§ Task to carry out: Starting at the line below holding "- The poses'" and stopping at the line holding "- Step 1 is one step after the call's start", print every line exactly, both ends included, and leave the rest out.

§ Data below:
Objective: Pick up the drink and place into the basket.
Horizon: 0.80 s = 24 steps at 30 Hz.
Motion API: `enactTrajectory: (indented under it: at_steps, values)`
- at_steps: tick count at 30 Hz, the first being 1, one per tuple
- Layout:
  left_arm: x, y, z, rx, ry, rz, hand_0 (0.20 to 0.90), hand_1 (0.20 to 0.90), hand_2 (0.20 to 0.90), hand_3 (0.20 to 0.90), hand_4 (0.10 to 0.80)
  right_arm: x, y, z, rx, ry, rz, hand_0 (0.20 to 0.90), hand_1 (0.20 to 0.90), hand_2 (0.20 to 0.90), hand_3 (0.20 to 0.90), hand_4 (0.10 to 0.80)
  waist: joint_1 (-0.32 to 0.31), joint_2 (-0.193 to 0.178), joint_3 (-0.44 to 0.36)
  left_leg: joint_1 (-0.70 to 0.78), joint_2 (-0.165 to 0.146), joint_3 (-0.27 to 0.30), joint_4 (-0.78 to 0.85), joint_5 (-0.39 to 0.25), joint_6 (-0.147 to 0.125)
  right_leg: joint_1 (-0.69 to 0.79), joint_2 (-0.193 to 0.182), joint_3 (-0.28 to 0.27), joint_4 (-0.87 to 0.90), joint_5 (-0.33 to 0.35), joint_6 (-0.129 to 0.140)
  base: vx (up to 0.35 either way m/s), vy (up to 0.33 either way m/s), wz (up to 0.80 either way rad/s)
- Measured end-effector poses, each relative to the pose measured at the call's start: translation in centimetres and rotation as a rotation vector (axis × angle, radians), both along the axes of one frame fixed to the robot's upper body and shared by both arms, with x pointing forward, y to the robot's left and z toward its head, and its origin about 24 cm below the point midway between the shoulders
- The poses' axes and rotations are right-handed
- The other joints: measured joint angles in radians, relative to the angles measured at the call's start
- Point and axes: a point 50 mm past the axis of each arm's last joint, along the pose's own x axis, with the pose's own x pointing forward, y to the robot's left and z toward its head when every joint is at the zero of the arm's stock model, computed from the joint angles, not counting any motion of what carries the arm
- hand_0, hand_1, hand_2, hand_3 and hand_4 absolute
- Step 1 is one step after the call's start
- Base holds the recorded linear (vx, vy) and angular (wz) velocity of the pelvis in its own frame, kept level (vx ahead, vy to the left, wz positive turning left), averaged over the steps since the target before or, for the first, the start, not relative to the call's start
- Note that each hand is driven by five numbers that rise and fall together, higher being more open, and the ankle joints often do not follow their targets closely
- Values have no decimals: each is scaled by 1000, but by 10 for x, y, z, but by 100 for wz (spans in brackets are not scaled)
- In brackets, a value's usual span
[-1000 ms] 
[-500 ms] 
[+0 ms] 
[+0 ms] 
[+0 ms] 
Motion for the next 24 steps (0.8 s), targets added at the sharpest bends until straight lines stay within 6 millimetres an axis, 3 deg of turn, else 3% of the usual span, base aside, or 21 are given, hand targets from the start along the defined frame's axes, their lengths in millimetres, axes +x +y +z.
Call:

§ Result of this exercise:
- The poses' axes and rotations are right-handed
- The other joints: measured joint angles in radians, relative to the angles measured at the call's start
- Point and axes: a point 50 mm past the axis of each arm's last joint, along the pose's own x axis, with the pose's own x pointing forward, y to the robot's left and z toward its head when every joint is at the zero of the arm's stock model, computed from the joint angles, not counting any motion of what carries the arm
- hand_0, hand_1, hand_2, hand_3 and hand_4 absolute
- Step 1 is one step after the call's start

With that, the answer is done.